WHAT YOU NEED TO DO: In the entries below, find the line with "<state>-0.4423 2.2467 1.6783" and the line with "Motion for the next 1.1"; give again those lines and every line between them, exactly.

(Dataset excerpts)
Segment Open

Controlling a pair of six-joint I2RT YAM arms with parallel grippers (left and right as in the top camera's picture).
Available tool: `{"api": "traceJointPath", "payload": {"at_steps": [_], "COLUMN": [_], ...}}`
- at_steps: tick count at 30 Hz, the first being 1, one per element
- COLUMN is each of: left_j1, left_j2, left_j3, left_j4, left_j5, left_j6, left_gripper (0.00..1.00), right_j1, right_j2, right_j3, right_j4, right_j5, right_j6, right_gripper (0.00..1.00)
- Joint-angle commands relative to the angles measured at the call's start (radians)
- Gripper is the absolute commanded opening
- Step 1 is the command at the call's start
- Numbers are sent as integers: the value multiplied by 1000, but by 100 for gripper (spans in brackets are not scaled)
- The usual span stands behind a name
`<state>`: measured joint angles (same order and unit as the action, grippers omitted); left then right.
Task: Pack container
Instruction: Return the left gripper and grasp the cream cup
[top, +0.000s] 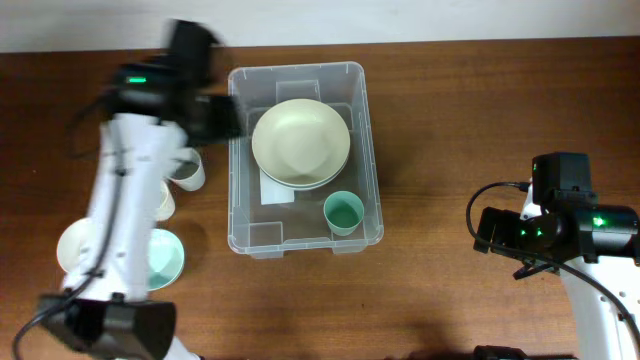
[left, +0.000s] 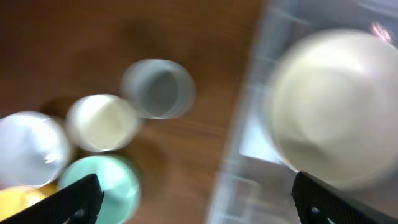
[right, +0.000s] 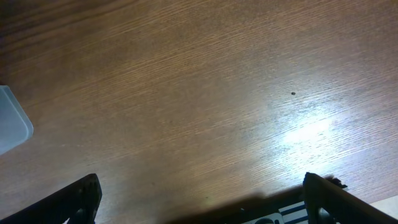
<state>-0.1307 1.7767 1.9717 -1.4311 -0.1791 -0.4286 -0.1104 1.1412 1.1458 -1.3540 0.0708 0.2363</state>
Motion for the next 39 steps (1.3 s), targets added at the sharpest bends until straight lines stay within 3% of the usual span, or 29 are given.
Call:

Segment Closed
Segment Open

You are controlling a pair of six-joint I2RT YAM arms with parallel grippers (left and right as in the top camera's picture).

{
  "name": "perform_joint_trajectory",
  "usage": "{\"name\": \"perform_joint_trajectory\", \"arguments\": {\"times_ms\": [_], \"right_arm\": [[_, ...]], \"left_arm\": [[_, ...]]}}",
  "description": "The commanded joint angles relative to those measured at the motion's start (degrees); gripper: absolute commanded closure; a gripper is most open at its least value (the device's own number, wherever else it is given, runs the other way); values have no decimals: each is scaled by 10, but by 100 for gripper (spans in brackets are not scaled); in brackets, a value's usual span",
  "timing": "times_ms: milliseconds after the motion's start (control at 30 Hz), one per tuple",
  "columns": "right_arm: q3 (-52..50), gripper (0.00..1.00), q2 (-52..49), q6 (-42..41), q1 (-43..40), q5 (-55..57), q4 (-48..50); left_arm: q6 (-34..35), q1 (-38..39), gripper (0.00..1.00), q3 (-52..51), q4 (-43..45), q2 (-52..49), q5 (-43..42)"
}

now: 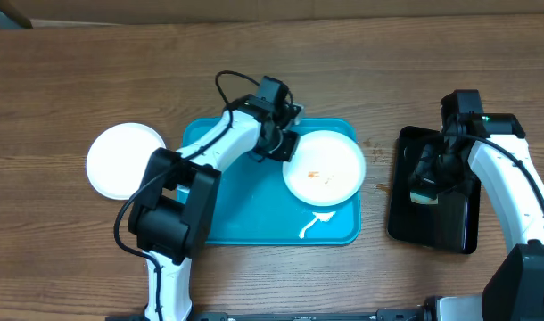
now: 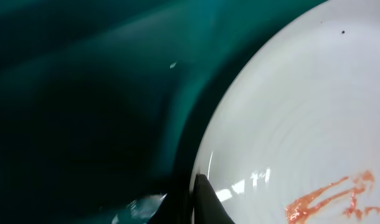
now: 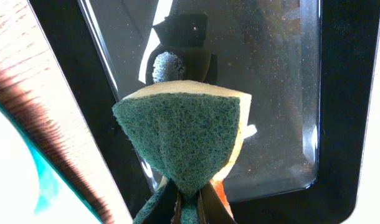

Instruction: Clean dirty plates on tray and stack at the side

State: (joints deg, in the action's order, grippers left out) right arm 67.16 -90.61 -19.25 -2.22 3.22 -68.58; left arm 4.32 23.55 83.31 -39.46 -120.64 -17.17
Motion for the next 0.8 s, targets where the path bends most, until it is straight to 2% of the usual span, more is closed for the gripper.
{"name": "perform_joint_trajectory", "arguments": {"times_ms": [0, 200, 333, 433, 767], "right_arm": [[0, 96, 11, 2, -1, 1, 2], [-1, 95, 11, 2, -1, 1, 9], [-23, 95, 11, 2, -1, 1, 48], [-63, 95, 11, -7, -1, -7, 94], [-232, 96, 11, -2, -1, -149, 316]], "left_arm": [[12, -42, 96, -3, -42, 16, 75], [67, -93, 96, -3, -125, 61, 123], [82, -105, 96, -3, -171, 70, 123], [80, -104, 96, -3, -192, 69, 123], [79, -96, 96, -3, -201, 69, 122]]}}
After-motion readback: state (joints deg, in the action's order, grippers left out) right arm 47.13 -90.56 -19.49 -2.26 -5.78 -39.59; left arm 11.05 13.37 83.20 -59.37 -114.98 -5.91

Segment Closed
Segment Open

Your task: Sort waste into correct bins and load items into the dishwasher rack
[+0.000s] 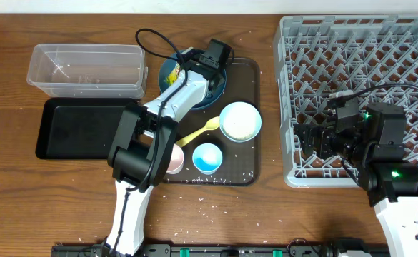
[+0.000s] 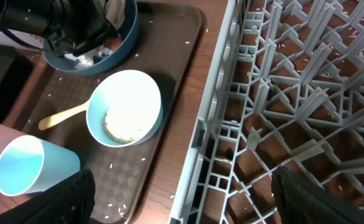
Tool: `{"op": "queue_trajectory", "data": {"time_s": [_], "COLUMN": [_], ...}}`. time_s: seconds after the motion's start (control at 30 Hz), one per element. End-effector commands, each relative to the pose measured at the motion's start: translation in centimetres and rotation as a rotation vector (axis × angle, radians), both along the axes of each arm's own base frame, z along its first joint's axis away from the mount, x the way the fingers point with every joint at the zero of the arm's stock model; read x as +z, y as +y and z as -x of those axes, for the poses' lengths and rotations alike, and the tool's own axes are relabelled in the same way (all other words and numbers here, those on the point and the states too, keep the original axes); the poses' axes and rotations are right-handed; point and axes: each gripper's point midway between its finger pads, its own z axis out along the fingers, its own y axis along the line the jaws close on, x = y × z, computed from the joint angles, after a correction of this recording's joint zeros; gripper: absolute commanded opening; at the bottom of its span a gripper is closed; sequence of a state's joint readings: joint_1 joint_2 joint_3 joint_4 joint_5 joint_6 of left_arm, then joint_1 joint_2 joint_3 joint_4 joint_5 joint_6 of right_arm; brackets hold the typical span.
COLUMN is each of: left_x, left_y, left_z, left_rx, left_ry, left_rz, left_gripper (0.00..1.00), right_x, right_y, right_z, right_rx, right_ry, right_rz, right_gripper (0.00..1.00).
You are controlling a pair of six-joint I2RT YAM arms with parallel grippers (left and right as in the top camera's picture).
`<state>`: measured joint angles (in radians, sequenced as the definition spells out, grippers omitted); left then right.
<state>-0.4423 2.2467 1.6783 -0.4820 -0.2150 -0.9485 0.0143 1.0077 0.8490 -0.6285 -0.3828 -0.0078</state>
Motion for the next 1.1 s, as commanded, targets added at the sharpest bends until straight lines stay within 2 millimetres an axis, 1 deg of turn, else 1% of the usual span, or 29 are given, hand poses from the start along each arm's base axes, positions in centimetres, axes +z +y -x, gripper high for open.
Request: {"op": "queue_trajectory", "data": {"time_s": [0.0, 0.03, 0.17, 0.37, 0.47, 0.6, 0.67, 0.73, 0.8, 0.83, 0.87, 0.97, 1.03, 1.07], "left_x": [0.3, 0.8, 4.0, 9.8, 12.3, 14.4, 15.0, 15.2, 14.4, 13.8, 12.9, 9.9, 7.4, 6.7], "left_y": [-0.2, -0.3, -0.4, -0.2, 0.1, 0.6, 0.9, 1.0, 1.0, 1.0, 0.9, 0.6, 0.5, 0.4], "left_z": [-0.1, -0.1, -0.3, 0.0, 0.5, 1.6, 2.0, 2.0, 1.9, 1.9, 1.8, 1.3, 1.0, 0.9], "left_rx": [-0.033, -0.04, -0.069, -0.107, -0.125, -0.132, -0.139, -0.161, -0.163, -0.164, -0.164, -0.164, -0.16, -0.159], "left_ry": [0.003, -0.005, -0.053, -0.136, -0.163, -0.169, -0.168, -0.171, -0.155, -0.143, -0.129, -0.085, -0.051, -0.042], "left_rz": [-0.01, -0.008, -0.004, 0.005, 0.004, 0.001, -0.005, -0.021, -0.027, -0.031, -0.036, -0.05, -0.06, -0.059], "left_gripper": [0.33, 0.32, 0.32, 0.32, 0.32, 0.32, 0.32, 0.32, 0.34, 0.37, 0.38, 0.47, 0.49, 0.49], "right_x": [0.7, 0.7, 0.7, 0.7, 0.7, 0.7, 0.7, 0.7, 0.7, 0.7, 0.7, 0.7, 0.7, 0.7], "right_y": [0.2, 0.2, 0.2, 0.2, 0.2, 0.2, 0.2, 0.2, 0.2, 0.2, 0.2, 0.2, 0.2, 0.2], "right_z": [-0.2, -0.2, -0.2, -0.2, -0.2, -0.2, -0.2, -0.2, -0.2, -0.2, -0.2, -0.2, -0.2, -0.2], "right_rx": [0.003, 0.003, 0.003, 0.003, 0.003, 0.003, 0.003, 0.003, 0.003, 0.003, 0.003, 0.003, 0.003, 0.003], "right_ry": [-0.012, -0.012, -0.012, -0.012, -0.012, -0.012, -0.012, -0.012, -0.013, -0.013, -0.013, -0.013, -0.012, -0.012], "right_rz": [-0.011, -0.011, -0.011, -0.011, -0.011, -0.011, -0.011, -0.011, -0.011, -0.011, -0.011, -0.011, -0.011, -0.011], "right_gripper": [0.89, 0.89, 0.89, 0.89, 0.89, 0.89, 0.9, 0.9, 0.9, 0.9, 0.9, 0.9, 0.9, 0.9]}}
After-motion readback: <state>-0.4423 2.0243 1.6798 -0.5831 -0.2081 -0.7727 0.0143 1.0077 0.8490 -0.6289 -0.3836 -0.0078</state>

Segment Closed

REPLY:
<state>-0.4423 2.2467 1.6783 -0.4820 -0.2150 -0.9485 0.0143 1.0077 0.8490 -0.6285 -0.3828 -0.0078</state>
Motion for the next 1.1 s, as commanded, targets added at the sharpest bends until straight lines stay within 2 millimetres an axis, 1 deg of turn, else 1% of the usual span, or 29 are given, hand poses from the start along each arm's base axes, positions in centimetres, axes +z +y -x, gripper high for open.

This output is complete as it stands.